• WORK TASK:
Lines from the line with "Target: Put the" to the line with "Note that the" in the entries below, and only those, must be output exactly, with both ends included.

========

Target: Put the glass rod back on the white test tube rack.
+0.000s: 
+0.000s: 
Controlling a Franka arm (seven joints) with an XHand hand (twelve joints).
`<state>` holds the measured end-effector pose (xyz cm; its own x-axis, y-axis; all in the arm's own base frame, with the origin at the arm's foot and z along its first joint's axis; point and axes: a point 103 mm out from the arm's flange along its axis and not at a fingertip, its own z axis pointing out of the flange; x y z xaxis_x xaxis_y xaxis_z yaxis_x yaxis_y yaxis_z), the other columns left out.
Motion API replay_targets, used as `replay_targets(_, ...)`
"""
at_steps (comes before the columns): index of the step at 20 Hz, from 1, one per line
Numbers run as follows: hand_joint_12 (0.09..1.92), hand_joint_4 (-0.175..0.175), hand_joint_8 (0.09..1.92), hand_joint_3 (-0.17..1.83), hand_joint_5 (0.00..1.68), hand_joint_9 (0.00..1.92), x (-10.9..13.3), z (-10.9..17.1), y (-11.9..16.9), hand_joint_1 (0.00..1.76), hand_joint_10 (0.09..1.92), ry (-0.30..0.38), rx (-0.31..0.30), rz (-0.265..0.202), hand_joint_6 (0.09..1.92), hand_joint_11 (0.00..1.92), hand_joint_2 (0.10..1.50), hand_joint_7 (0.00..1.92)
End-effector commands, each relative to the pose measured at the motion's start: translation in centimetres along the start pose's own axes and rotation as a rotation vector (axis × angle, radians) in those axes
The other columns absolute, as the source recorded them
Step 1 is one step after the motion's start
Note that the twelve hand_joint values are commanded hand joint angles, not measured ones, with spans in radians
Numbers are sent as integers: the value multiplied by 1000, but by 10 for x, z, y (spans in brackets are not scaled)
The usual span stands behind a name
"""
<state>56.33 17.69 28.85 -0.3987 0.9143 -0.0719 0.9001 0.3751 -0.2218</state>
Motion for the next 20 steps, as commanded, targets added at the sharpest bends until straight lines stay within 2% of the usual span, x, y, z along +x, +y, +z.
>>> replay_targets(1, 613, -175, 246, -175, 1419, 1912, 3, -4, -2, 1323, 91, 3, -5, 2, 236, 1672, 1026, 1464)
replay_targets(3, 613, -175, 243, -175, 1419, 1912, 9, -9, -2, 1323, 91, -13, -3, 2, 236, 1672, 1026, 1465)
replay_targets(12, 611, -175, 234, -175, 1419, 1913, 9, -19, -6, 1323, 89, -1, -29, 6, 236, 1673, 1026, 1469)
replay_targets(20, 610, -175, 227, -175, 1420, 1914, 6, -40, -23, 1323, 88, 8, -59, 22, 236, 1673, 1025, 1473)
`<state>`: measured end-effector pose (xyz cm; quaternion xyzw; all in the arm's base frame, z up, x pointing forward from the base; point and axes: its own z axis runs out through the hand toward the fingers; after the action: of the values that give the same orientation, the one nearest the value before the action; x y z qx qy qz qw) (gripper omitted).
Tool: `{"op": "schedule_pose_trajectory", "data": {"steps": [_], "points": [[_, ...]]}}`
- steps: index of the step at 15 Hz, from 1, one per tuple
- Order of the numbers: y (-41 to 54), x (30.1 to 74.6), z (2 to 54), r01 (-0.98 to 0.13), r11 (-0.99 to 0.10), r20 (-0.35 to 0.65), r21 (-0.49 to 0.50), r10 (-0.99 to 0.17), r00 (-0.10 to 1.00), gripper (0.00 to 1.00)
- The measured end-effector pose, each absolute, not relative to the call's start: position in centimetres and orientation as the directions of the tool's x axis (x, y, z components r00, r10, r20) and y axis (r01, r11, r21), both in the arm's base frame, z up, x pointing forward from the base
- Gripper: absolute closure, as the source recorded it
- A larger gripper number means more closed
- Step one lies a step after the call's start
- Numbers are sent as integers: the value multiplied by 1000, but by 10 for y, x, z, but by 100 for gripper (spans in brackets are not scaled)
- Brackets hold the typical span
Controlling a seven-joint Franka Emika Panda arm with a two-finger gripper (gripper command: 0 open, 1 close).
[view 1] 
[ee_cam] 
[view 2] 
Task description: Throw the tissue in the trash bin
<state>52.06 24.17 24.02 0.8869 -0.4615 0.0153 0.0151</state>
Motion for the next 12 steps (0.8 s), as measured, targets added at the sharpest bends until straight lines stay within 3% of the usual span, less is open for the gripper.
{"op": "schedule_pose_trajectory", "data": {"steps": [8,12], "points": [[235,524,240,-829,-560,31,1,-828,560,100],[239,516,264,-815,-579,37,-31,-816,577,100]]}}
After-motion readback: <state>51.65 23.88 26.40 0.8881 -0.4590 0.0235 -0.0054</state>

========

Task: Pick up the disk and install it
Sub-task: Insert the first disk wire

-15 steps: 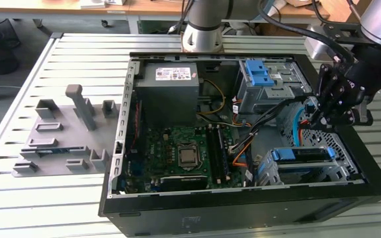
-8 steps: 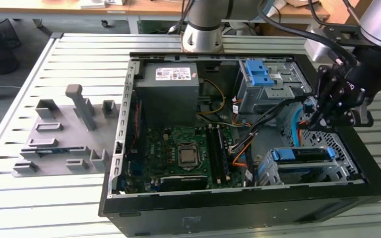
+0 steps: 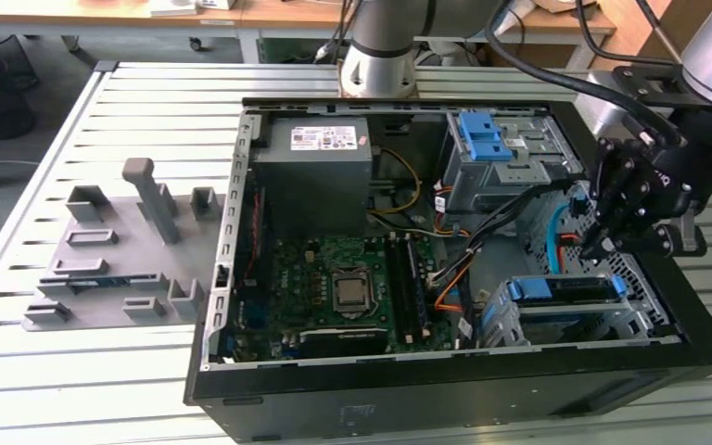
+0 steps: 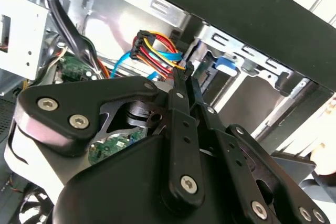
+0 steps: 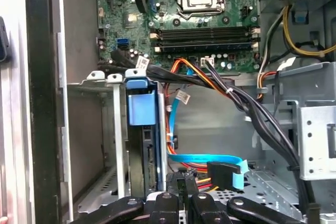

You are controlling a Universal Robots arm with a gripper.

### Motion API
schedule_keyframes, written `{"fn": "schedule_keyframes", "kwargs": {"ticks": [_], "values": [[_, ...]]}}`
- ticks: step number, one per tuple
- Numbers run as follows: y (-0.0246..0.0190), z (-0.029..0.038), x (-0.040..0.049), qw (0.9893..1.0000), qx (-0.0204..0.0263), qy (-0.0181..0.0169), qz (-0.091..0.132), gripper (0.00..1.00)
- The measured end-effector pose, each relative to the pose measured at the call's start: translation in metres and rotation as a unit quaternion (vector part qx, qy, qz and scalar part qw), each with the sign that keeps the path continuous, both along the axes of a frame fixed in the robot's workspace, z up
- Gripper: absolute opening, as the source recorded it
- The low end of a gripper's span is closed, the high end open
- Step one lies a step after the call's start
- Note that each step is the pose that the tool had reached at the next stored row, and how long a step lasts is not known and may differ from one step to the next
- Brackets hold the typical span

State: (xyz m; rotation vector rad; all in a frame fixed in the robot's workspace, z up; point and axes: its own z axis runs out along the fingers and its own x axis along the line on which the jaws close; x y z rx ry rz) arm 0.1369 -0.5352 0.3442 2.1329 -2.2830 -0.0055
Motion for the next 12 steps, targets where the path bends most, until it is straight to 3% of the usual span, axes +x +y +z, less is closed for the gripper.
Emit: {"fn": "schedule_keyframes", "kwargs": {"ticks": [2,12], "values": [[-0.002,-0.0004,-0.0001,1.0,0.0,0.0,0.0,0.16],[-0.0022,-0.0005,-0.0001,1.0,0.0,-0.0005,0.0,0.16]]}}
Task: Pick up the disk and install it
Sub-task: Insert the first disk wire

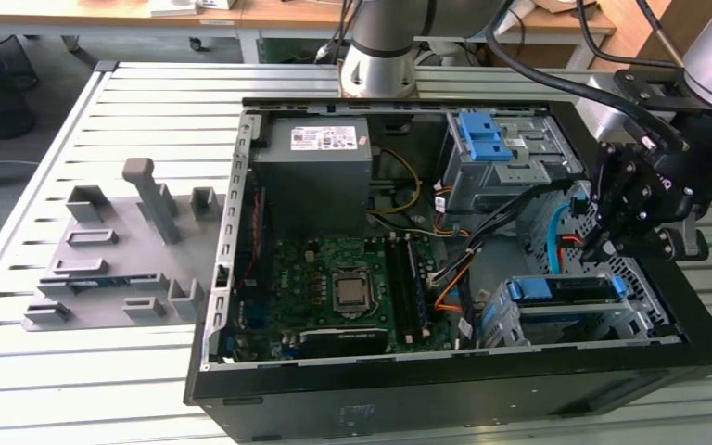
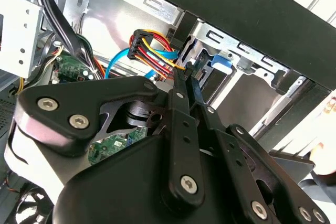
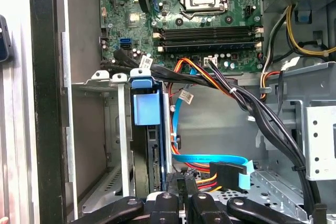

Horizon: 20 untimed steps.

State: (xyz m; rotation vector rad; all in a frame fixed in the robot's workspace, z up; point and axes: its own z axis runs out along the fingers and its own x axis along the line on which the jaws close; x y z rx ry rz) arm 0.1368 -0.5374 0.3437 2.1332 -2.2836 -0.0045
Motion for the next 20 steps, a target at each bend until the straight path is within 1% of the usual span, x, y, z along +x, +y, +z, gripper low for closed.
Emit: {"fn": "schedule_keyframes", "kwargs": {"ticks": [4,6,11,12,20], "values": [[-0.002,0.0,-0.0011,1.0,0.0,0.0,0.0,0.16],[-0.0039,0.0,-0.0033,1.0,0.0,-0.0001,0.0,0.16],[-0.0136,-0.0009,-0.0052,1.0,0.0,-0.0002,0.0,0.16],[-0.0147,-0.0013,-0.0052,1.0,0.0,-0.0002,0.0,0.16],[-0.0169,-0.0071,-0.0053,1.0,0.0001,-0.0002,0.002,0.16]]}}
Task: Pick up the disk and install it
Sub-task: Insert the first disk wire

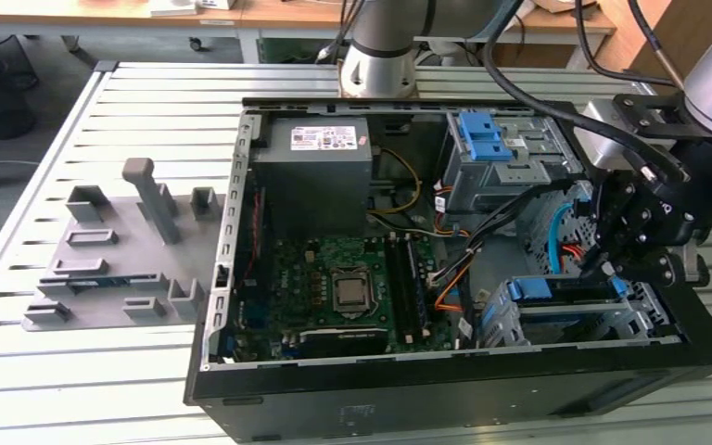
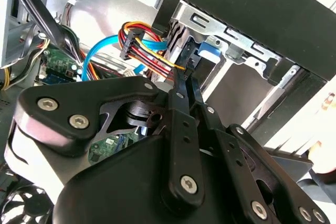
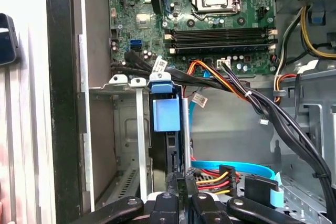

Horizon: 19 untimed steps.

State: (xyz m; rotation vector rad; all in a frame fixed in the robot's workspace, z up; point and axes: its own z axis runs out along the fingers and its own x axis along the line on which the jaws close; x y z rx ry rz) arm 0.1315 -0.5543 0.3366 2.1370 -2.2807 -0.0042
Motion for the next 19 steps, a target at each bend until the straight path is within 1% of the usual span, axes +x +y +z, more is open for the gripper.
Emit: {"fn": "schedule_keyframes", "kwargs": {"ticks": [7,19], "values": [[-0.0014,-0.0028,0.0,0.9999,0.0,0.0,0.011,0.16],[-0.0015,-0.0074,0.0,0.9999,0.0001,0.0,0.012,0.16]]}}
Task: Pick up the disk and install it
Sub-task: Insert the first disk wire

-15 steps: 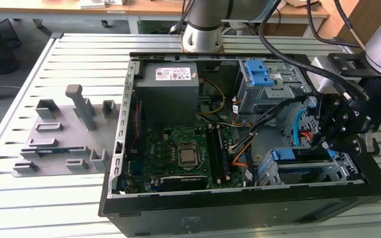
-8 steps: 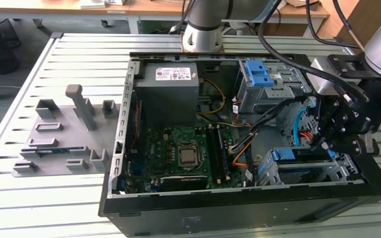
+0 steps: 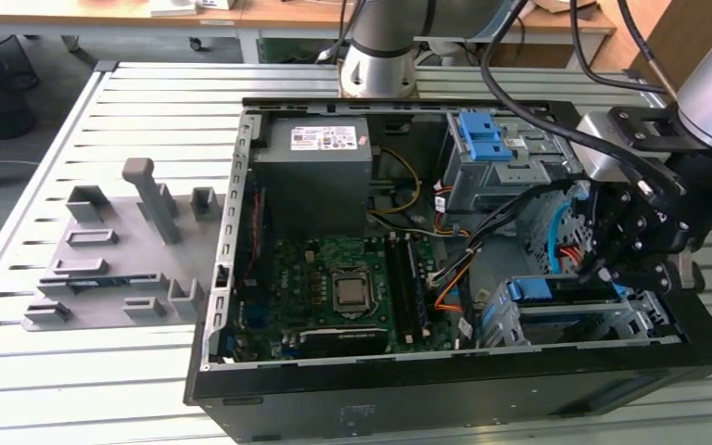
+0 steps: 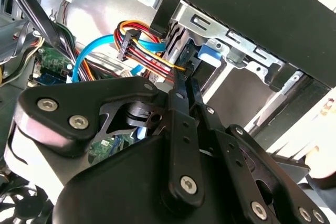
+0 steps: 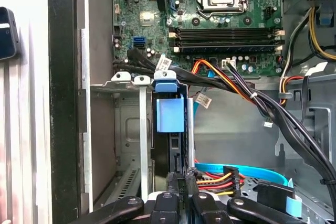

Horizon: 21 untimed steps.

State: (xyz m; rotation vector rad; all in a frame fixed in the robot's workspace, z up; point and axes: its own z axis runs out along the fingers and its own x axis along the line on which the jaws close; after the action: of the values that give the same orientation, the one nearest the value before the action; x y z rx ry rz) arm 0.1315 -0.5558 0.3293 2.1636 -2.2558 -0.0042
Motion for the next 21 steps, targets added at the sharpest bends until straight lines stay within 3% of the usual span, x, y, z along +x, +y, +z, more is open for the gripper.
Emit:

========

• WRITTEN REPLY:
Target: Put the glass rod back on the white test tube rack.
+0.000s: 
+0.000s: 
Controlling a Franka arm (seven joints) with an XHand hand (twelve joints).
`<state>` holds the measured end-effector pose (xyz cm; its own x-axis, y-axis; all in the arm's own base frame, with the origin at the arm's foot and z along its first joint's axis; point and axes: a point 103 mm out from the arm's flange along its axis and not at a fingertip, its own z axis pointing out of the flange; x y z xaxis_x xaxis_y xaxis_z yaxis_x yaxis_y yaxis_z), the other columns left out.
Motion API replay_targets, used as `replay_targets(_, ...)`
"""
at_steps (comes before the columns): index of the step at 20 Hz, from 1, one per line
Numbers run as follows: hand_joint_12 (0.09..1.92), hand_joint_4 (-0.175..0.175), hand_joint_8 (0.09..1.92), hand_joint_3 (-0.17..1.83), hand_joint_5 (0.00..1.68), hand_joint_9 (0.00..1.92), x (-10.9..13.3), z (-10.9..17.1), y (-11.9..16.9), hand_joint_1 (0.00..1.76), hand_joint_10 (0.09..1.92), ry (-0.30..0.38), rx (-0.31..0.30), rz (-0.265..0.202), hand_joint_6 (0.09..1.92), hand_joint_11 (0.00..1.92), hand_joint_2 (0.10..1.50), hand_joint_7 (0.00..1.92)
End-effector commands, each relative to the pose measured at the motion's start: translation in centimetres along the start pose's own axes and rotation as a rotation vector (axis × angle, radians) in those axes
The other columns absolute, as the source recorded them
Step 1 is one step after the motion's start
Note that the twelve hand_joint values are commanded hand joint angles, not measured ones, with spans in radians

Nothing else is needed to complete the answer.